= Algaemia =

Presence of green algae in the bloodstream

Algaemia is a secondary term that refers to the rare yet emerging condition in which green algae enter the bloodstream. Members of the genus Prototheca are the most common causes of human algaemia. Prototheca and Chlorella are the only two known algae genera capable of inflicting disease on mammals. The majority of cases are observed in dairy cattle as a cause of bovine mastitis as well as other domesticated animals. Cases of algaemia have been observed in dogs and cats as well. Few cases have been observed in humans. Human cases of protothecosis are examined on a case-by-case basis due to the particularity of each case. Protothecosis infection is classified based on the symptoms: (i) cutaneous lesions, (ii) olecranon bursitis, and (iii) disseminated multi-organ infections.

== Symptoms and signs ==
Protothecosis can affect anyone but is most commonly seen with more severe symptoms in those who have preexisting conditions.

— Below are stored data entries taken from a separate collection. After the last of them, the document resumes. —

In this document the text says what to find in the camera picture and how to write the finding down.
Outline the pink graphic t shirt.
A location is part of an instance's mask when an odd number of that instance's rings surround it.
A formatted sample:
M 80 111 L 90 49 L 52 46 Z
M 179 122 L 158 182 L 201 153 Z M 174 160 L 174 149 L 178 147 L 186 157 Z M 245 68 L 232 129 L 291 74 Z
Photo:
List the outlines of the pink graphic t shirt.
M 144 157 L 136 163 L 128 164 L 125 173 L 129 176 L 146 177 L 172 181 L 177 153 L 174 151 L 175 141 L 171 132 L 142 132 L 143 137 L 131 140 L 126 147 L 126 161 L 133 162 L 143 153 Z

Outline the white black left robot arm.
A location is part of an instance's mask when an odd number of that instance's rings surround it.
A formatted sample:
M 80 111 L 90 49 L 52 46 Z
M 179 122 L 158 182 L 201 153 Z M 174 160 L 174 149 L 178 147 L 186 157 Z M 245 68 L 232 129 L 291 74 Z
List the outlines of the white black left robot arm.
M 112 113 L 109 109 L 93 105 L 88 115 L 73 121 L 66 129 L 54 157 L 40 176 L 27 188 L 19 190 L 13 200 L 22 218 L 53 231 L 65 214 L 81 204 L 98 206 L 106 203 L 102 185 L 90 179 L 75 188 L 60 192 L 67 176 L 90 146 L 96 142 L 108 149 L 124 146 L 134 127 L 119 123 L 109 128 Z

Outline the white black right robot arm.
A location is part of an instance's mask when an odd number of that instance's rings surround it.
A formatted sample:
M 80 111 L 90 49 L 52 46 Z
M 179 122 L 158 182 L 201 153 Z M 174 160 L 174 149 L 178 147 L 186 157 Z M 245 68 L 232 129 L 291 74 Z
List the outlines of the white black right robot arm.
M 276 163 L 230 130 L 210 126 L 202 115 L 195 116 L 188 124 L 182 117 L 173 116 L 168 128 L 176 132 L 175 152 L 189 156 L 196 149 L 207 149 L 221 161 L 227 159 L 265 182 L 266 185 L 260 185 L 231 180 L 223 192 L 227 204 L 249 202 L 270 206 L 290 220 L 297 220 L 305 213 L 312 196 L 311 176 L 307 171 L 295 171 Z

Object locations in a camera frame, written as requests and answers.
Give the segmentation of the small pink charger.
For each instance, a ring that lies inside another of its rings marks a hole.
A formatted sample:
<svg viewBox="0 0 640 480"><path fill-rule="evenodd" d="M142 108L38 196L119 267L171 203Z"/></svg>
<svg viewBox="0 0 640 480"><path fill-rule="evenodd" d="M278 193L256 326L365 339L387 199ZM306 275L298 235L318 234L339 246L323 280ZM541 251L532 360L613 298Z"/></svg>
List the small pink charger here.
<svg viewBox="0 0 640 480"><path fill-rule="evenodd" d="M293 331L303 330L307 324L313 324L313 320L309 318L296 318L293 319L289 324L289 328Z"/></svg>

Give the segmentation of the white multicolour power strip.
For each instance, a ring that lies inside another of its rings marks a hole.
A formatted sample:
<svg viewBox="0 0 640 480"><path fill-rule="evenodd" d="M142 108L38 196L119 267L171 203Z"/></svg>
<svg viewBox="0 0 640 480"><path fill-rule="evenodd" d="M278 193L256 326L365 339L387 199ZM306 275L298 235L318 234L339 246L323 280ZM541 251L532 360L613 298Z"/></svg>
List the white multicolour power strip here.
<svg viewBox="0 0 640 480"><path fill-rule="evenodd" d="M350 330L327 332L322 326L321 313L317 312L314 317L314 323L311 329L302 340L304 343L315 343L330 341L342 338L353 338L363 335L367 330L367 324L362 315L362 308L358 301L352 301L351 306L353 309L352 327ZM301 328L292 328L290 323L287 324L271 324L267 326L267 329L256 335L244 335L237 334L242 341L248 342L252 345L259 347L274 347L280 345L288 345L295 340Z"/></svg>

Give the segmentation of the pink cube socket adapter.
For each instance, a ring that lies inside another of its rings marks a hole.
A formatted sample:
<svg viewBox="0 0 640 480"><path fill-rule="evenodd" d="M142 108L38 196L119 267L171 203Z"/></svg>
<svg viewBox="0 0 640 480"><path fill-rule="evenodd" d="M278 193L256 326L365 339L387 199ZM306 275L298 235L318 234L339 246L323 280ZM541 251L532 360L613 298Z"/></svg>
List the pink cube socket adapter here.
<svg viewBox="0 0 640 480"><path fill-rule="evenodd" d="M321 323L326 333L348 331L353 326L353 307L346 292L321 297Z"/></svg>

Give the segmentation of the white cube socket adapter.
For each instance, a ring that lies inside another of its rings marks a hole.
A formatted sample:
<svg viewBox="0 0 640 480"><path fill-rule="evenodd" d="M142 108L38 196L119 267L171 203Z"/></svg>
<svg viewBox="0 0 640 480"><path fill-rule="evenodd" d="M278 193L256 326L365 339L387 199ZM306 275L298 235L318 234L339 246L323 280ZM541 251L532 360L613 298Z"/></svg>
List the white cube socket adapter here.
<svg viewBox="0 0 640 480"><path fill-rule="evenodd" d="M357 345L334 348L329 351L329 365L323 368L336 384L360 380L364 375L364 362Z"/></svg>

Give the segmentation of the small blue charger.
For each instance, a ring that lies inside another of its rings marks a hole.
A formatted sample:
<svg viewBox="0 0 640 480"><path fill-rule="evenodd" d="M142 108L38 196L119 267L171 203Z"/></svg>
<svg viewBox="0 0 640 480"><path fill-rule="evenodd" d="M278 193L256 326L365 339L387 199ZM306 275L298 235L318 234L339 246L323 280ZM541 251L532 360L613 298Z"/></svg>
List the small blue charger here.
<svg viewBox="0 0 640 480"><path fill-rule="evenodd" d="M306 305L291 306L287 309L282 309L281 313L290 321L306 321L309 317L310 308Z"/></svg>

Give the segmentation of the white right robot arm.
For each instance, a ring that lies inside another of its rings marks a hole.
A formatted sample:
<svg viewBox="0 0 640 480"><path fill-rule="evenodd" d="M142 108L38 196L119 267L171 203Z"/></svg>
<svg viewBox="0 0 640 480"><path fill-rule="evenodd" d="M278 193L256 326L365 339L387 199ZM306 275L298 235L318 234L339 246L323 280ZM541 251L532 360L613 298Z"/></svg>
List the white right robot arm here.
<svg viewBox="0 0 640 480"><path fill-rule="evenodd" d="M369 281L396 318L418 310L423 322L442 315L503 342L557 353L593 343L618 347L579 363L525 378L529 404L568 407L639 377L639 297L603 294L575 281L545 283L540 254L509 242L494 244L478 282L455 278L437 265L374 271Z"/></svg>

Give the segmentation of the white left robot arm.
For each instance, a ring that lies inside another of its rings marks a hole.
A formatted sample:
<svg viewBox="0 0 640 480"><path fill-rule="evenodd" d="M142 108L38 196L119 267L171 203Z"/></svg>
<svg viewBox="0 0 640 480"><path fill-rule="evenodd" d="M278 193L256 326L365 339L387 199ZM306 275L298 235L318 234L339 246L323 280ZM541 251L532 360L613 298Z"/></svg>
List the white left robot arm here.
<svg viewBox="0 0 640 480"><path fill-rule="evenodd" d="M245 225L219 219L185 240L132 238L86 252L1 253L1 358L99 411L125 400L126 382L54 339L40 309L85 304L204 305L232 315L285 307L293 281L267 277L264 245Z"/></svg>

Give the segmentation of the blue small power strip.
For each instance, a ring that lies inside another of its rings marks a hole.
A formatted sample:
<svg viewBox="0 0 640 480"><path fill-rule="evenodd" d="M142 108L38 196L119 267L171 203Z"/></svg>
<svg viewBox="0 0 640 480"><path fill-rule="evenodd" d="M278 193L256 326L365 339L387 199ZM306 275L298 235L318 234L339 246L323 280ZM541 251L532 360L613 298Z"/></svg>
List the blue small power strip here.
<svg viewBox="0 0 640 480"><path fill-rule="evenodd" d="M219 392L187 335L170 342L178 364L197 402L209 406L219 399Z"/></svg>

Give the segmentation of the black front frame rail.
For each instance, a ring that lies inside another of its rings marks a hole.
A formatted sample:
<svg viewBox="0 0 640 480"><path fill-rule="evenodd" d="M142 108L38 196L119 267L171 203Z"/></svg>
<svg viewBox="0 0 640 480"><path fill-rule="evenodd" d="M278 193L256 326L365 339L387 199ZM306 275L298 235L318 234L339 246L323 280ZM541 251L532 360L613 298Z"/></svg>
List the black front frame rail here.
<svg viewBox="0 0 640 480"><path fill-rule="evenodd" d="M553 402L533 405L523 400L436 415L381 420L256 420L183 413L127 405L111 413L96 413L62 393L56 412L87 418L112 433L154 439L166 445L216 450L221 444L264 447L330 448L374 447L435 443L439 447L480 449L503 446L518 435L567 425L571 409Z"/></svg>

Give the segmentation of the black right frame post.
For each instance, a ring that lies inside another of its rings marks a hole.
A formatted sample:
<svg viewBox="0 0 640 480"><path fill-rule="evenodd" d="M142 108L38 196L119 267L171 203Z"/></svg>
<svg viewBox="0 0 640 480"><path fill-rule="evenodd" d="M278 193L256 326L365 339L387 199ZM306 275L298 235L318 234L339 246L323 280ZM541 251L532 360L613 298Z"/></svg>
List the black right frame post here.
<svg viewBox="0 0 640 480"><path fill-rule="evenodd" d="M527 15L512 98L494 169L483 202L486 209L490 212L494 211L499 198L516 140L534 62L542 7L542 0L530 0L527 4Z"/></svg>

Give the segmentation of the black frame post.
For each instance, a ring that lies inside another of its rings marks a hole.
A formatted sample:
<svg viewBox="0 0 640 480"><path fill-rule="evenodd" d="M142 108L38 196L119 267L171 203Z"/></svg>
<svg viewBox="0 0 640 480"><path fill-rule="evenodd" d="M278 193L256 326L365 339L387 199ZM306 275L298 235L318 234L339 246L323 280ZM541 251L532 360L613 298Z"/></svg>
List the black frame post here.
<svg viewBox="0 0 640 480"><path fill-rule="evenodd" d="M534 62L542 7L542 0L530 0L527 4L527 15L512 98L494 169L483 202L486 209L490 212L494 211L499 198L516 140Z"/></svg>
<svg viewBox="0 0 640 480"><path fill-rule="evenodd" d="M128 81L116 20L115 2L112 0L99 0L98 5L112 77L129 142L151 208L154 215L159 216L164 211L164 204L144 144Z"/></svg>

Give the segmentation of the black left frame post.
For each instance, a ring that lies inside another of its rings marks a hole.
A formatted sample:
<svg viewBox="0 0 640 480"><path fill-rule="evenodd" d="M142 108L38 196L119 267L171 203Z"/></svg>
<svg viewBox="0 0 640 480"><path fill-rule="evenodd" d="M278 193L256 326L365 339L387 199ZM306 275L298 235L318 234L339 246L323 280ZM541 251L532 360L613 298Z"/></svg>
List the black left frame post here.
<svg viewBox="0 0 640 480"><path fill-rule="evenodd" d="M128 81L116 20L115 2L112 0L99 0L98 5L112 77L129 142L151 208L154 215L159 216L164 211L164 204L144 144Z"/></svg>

Individuals with a weak immune system have been shown to experience the worst symptoms. Many symptoms are not specific to this infection and can be hard to differentiate. Prototheca is not included as a typical infection that is screened for and is usually not identified without examination by microscope. Polymerase chain reaction tests have shown to assists in the identification of Prototheca. Symptoms include but are not limited to: numbness in the extremities, olecranon bursitis or general inflammation, cutaneous infections in the hair, skin or fingernails, skin lesions, difficulty breathing, respiratory failure, multiple organ failure, and can result in death if not treated in the early stages of infection.

== Causes ==
The algal cells are commonly found in the soil and water of many regions. Prototheca, especially P. wickerhamii and P. zopfii, can colonize the skin, fingernails, respiratory and digestive tracts. Prototheca algae cells can enter the bloodstream through open wounds, mucous membrane pathways, or the ingestion or inhalation of the cells. Individuals who are immunocompromised begin to see more concerning symptoms as the cells build up within the bloodstream.
== Treatments ==
Treatments for human protothecosis can range from pharmaceutical to surgical efforts. Anti-fungal medications such as ketoconazole, itraconazole, and amphotericin B are commonly given drugs for treatment. Amphotericin B has proven to be the most effective but failure to treat or cure is not uncommon. Surgery is an option in some cases but is only when the infection remains localized in an area that can be excised.

== History ==
Prototheca is a genus of algae first identified by Wilhelm Krüger in 1894. Krüger first classified Prototheca as fungi. It was later reclassified as algae. It is believed that this genus of algae began with photosynthetic ability but over time transitioned to a parasitic form. Unlike most algae, prototheca cells lack chlorophyll and instead rely on a host for nutrients. Two groups within Prototheca have been identified: those typically associated with cattle (P. ciferrii and P. bovis), and those considered human-associated (P. wickerhamii, P. zopfii, and P. miyajii). P. wickerhamii and P. zopfii are the predominant algae associated with algaemia. Prototheca can exist in a variety of environments but have been found frequently in warm and humid regions. This specific algae is more prevalent in the southern and southeastern portions of the United States as well as regions of northeastern Australia, southern portions of Europe, and Japan. The algal cells have been identified in samples from sewage, fresh and saltwater, animal feces, and some foods.